Ma quali sono gli interventi per ridurre questo rischio? 

“Sicuramente- spiega Subiaco-  sarà necessario procedere a un censimento e a una valutazione dello stato delle strutture naturali e artificiali più alte (alberi ad alto fusto, tetti, coperture, antenne).

A questo dovrà seguire una serie di interventi di consolidamento per le strutture e di abbattimento per gli alberi malati o con apparato radicale insufficiente per poter resistere a venti forti con adeguate sostituzioni.

Particolare cura andrà posta alle scuole e agli edifici pubblici (tetti e coperture)  vista la fragilità che questo patrimonio manifesta. Fondamentale, in questo mutato contesto di rischio, è la formazione della popolazione che dovrà essere istruita ad adottare comportamenti che ne tutelino l’incolumità in presenza di allerte meteo o situazioni pericolose – nel caos è “volato” persino un “Ma dobbiamo chiudere le persiane?”-, come pure la predisposizione tempestiva di ordinanze per la chiusura di scuole, uffici e per limitare gli spostamenti a piedi e in macchina in presenza di un’allerta meteo.

Infine, è più che mai urgente l’adozione di un Paesc (Piano di Azione per L’Energia Sostenibile e il Clima) nel quale ci si ponga degli obiettivi precisi e si definiscano le azioni necessarie per la riduzione e la mitigazione del rischio idrogeologico.

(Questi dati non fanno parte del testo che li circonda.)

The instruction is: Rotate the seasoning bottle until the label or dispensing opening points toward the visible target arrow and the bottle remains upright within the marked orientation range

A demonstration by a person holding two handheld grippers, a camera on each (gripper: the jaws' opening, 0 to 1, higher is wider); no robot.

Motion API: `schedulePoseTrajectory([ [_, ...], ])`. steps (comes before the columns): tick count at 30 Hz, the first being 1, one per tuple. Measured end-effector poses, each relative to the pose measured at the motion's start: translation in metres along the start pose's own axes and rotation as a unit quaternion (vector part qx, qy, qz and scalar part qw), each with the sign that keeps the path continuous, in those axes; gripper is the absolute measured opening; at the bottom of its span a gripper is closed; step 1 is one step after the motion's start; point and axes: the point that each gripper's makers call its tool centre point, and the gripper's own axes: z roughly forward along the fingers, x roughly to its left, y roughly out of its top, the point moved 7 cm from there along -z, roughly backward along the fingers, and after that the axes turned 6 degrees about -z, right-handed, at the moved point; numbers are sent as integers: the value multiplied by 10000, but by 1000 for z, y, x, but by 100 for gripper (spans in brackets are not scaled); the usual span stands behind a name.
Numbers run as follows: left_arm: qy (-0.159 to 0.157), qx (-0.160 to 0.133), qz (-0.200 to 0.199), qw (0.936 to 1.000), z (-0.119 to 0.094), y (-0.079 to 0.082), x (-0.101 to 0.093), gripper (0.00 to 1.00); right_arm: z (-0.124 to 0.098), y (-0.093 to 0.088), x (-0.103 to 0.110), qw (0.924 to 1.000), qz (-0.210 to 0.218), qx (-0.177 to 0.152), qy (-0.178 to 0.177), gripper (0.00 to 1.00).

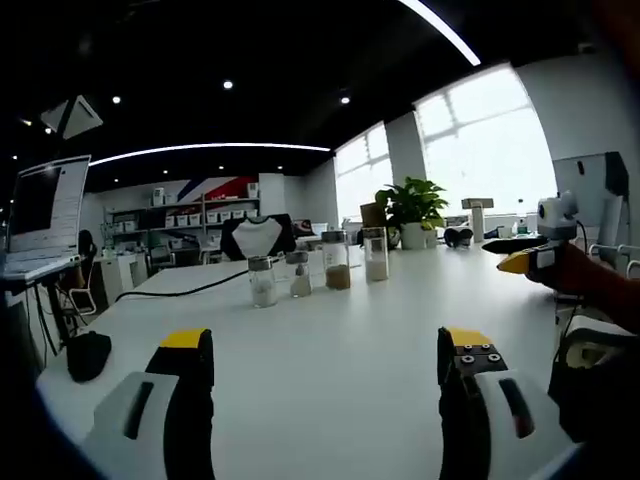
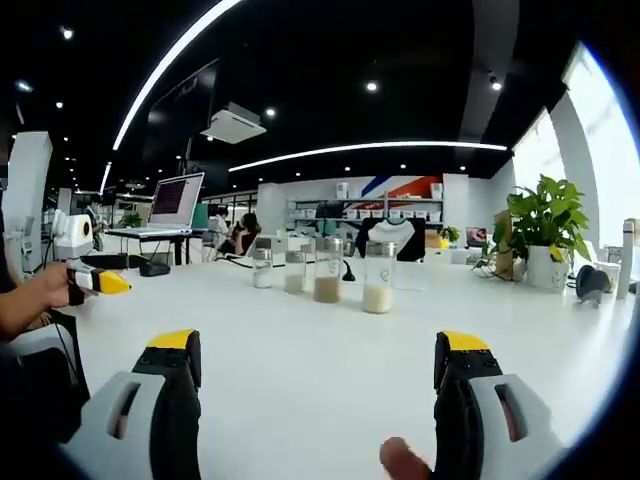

Dobbiamo prendere decisioni subito, anche a livello locale, coordinati dalle strutture regionali, in modo da affrontare i cambiamenti climatici tenendo conto del contesto locale e delle esigenze delle persone. I prossimi anni – conclude Subiaco – saranno probabilmente i più importanti della nostra storia cittadina se vogliamo invertire la rotta.”

“Quanto tristemente accaduto a Terracina – affermano, infine, Subiaco e la Giannetti-, ci ricorda ancora una volta come sia sempre più necessario affrontare la sfida dei cambiamenti climatici con interventi mirati, politiche di adattamento e attività di prevenzione e riduzione del rischio idrogeologico.

Si tratta di azioni non più rinviabili ma, soprattutto, si deve arrivare al più presto all’approvazione di una strategia del Governo sull’adattamento al Clima e a nuove politiche per le città più a rischio chiarendo come si intende affrontare quest’emergenza, anche alla luce della chiusura della struttura di missione Italia Sicura.”